## What to work on
Please count how many lines of the data include the word "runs". Give only that number in reply.

:: Extracted entries

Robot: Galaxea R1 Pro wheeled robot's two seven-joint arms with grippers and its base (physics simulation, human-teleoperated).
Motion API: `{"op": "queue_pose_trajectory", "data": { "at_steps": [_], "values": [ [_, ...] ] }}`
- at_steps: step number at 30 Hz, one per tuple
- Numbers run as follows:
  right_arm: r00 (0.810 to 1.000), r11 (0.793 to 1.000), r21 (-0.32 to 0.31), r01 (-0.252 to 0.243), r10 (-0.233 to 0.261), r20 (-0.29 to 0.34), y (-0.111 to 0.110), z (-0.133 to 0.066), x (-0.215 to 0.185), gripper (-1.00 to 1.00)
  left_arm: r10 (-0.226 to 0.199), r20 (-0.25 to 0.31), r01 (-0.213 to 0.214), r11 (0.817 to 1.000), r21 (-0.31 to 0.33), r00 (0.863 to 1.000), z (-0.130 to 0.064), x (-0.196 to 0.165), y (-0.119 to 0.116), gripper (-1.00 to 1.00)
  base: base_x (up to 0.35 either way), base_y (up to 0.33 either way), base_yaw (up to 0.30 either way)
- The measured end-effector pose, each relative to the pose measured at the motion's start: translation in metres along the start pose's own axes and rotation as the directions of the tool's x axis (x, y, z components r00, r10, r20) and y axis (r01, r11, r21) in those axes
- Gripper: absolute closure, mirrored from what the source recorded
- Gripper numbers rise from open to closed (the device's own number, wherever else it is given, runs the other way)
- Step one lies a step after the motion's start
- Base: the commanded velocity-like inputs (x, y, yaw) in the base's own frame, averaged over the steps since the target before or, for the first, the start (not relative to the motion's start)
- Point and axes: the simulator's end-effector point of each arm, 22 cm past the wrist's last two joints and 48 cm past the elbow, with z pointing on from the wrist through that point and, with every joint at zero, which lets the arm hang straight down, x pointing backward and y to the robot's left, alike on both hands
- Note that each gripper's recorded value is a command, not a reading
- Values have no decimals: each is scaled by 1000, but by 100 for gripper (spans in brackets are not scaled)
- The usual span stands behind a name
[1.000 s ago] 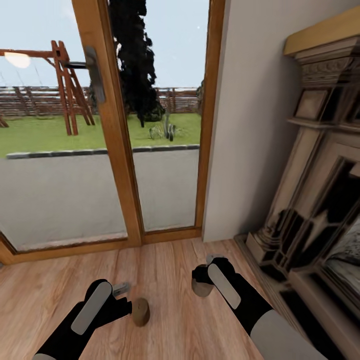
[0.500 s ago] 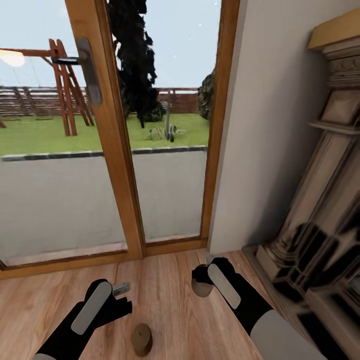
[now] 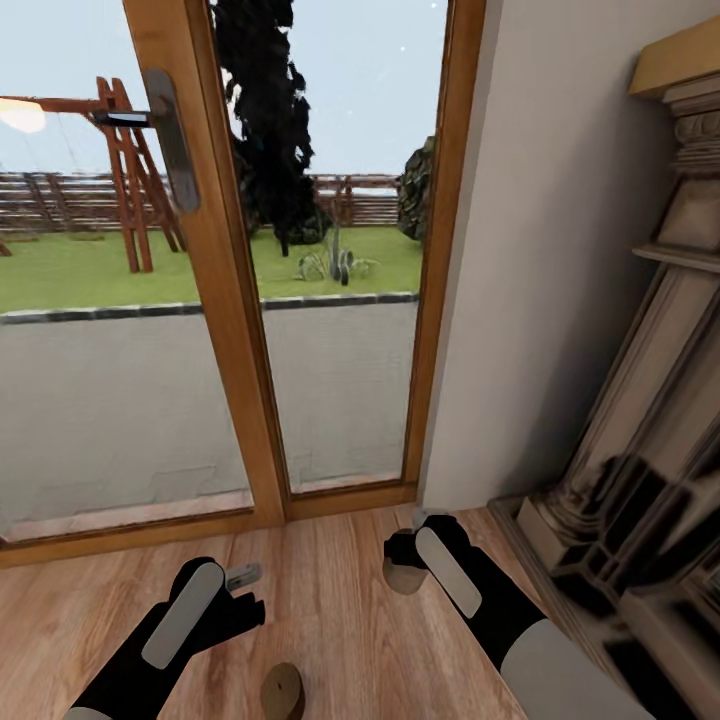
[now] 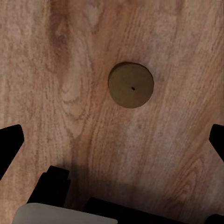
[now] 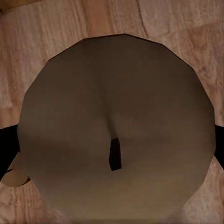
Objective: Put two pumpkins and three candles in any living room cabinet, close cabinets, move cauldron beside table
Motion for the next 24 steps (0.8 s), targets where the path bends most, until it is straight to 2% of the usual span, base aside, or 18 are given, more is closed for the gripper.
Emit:
{"op": "queue_pose_trajectory", "data": {
  "at_steps": [5, 9, 12, 14, 17, 20, 22, 24],
  "values": [
    [1000, 1000, -4, 1, -1, 4, 1, -1, -2, 100, -3, 3, 3, 1000, 2, 1000, 0, -1, -1, -100, 0, 0, 0],
    [1000, 999, -32, -10, 11, 6, 6, 4, 2, 100, -11, 9, 11, 1000, 3, 1000, 8, 1, 0, -100, 0, 0, 0],
    [1000, 998, -52, -28, 28, 3, 1, 9, 5, 100, -12, 6, 12, 1000, 12, 1000, 14, 6, -6, -100, 0, 0, 0],
    [999, 996, -79, -46, 48, 21, -5, 8, -1, 100, -12, 3, 12, 1000, 17, 1000, 19, 9, -9, -100, 0, 0, 0],
    [995, 984, -161, -79, 88, 48, -11, 2, -12, 100, -17, 5, 17, 1000, 19, 1000, 25, 12, -10, -100, 0, 0, 0],
    [993, 977, -197, -86, 99, 57, -19, 3, -12, 100, -30, 13, 30, 999, 40, 999, 32, 13, -14, -100, 0, 0, 0],
    [993, 972, -219, -88, 103, 59, -17, 5, -11, 100, -20, 23, 19, 998, 68, 1000, 37, 14, -21, -100, 0, 0, 0],
    [992, 964, -252, -88, 107, 60, -12, 6, -9, 100, 1, 49, -4, 998, 68, 999, 43, 12, -23, -100, 0, 0, 0]
  ]
}}
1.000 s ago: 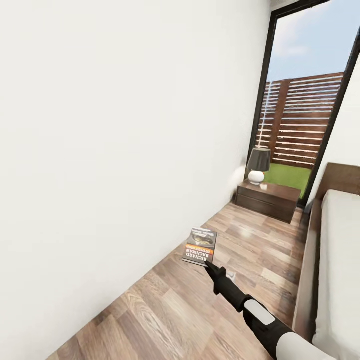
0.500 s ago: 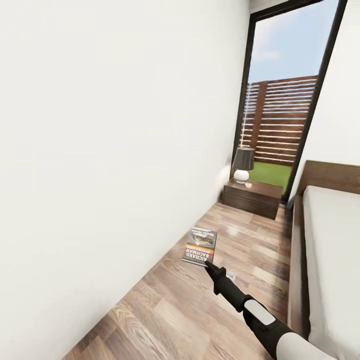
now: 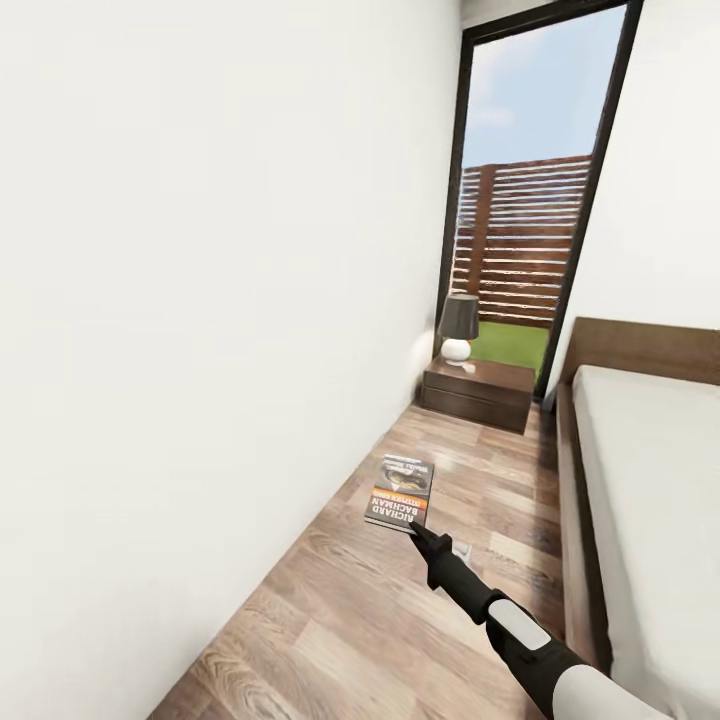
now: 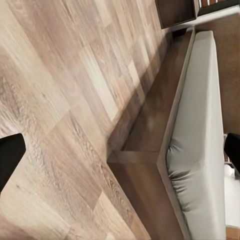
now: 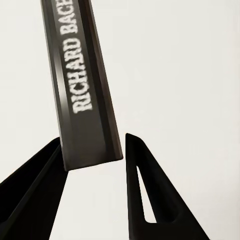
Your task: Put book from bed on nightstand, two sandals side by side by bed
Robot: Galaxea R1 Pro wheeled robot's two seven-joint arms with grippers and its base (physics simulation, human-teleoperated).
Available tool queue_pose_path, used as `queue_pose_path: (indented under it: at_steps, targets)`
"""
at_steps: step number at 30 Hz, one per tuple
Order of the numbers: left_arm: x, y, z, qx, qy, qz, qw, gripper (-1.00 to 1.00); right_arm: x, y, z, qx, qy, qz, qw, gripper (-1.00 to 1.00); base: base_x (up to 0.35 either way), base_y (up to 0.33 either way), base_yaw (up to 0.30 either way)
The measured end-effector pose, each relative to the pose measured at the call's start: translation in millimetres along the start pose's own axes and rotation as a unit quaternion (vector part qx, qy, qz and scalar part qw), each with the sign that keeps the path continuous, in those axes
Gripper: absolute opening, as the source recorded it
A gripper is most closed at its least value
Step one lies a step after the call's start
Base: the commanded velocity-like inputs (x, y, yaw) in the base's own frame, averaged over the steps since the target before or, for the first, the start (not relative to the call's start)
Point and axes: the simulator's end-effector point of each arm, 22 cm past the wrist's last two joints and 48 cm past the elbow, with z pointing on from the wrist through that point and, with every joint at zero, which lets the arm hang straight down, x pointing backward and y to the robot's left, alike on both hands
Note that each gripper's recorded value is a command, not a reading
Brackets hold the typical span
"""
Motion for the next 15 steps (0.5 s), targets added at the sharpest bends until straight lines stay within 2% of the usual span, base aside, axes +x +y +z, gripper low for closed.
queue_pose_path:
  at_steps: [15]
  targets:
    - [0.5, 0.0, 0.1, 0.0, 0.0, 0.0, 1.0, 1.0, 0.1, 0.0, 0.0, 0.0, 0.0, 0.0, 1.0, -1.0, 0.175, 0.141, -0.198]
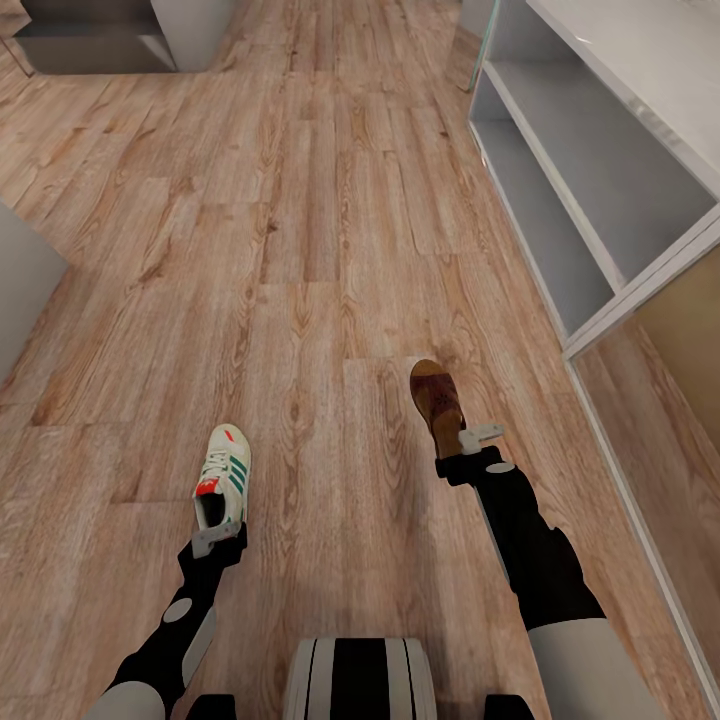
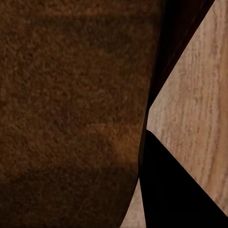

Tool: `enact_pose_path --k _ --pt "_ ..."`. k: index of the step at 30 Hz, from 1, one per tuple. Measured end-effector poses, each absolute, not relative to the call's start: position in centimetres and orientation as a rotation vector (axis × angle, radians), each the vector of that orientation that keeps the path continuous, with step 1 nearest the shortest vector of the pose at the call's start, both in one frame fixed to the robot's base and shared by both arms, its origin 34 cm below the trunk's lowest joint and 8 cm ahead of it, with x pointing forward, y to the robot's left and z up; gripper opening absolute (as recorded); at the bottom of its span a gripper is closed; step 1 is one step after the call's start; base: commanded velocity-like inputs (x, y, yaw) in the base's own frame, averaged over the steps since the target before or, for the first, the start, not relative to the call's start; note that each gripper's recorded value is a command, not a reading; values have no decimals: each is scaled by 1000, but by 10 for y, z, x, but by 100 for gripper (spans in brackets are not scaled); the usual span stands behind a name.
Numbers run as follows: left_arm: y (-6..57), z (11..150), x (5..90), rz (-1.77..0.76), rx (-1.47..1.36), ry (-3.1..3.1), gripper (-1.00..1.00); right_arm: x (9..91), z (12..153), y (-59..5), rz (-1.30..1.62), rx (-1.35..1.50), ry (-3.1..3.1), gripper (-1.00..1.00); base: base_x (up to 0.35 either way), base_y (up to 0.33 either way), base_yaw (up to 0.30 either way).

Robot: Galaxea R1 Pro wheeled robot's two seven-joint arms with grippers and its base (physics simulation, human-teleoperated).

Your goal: Pick up the two gym shoes and the two sandals from the corridor floor and place them onto the hallstand (shoe rack) in the corridor, making sure they are on the rack and not on the floor. Arrange them so the two gym shoes are next to each other and the two sandals are next to each other.

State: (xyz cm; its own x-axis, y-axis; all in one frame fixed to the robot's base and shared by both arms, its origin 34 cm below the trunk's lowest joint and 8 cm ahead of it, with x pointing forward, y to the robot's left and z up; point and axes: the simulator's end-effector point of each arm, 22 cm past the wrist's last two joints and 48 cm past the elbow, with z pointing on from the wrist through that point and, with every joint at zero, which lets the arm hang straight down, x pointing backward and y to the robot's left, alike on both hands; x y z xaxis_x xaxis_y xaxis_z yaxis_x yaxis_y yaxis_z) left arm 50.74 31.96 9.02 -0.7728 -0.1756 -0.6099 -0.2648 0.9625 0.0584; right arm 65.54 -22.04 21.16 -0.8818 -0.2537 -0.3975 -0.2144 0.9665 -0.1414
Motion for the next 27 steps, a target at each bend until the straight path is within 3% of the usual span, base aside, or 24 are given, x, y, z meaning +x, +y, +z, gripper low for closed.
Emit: enact_pose_path --k 18,19,27 --pt "322 91 509 192 -317 2468 100 655 212 -220 -130 -336 2693 -100 0 0 0" --pt "322 91 509 192 -317 2468 -100 655 212 -220 -130 -336 2693 -100 0 0 0" --pt "321 91 509 191 -317 2469 -100 655 212 -220 -130 -336 2693 -100 0 0 0"
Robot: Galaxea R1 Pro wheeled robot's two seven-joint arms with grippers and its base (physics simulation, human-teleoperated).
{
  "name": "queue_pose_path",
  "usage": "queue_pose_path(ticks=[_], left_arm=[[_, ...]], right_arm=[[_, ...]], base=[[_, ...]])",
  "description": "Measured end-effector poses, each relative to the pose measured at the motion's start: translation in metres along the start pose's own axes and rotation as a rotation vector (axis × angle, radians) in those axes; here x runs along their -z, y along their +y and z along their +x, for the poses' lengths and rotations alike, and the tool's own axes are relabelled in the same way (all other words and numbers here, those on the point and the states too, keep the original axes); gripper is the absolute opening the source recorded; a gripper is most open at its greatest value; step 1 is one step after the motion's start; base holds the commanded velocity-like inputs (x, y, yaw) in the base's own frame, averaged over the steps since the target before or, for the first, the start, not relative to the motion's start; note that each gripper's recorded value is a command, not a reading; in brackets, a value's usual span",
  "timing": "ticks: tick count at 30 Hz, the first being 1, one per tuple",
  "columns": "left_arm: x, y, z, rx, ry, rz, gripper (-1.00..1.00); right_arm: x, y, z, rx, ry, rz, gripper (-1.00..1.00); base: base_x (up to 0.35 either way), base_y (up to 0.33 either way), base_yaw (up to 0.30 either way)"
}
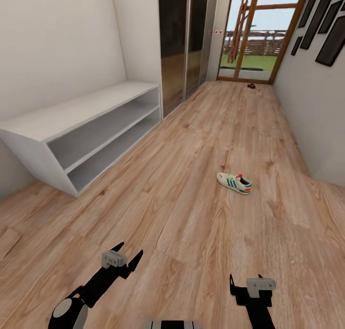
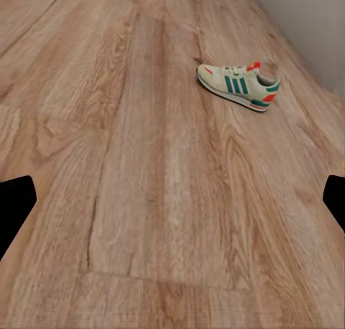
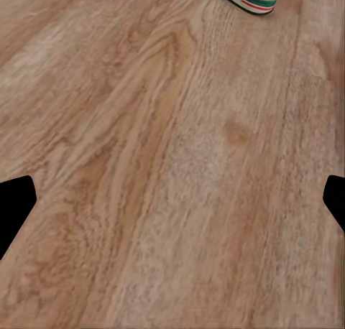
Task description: Pick up the two gym shoes and the two sandals from the corridor floor and place them onto the hallstand (shoe rack) in the corridor, making sure they are on the rack and not on the floor. Arrange them so the two gym shoes are next to each other and the two sandals are next to each other.
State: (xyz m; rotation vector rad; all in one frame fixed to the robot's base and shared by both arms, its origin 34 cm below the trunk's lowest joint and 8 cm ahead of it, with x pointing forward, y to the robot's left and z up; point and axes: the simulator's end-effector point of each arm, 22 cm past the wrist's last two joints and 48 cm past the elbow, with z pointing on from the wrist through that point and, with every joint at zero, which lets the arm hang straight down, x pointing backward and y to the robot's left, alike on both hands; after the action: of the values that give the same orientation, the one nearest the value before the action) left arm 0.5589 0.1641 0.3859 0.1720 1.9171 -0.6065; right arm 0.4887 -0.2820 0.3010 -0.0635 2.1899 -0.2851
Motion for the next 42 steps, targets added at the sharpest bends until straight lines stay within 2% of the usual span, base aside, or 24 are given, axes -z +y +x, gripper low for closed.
queue_pose_path(ticks=[34, 42], left_arm=[[0.0001, 0.0003, 0.0007, 0.000, 0.002, -0.001, 1.00], [-0.0001, -0.0002, 0.0007, 0.001, 0.001, 0.000, 1.00]], right_arm=[[0.0000, -0.0001, 0.0000, 0.000, 0.000, 0.000, 1.00], [0.0000, 0.0000, -0.0001, 0.000, 0.000, 0.000, 1.00]], base=[[0.256, -0.254, 0.000], [0.234, -0.270, 0.094]])
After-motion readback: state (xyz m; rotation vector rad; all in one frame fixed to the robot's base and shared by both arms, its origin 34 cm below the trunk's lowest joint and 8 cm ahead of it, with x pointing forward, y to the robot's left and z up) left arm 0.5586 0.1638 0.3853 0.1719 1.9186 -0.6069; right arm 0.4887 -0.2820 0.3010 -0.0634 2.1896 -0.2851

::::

## Task solution
2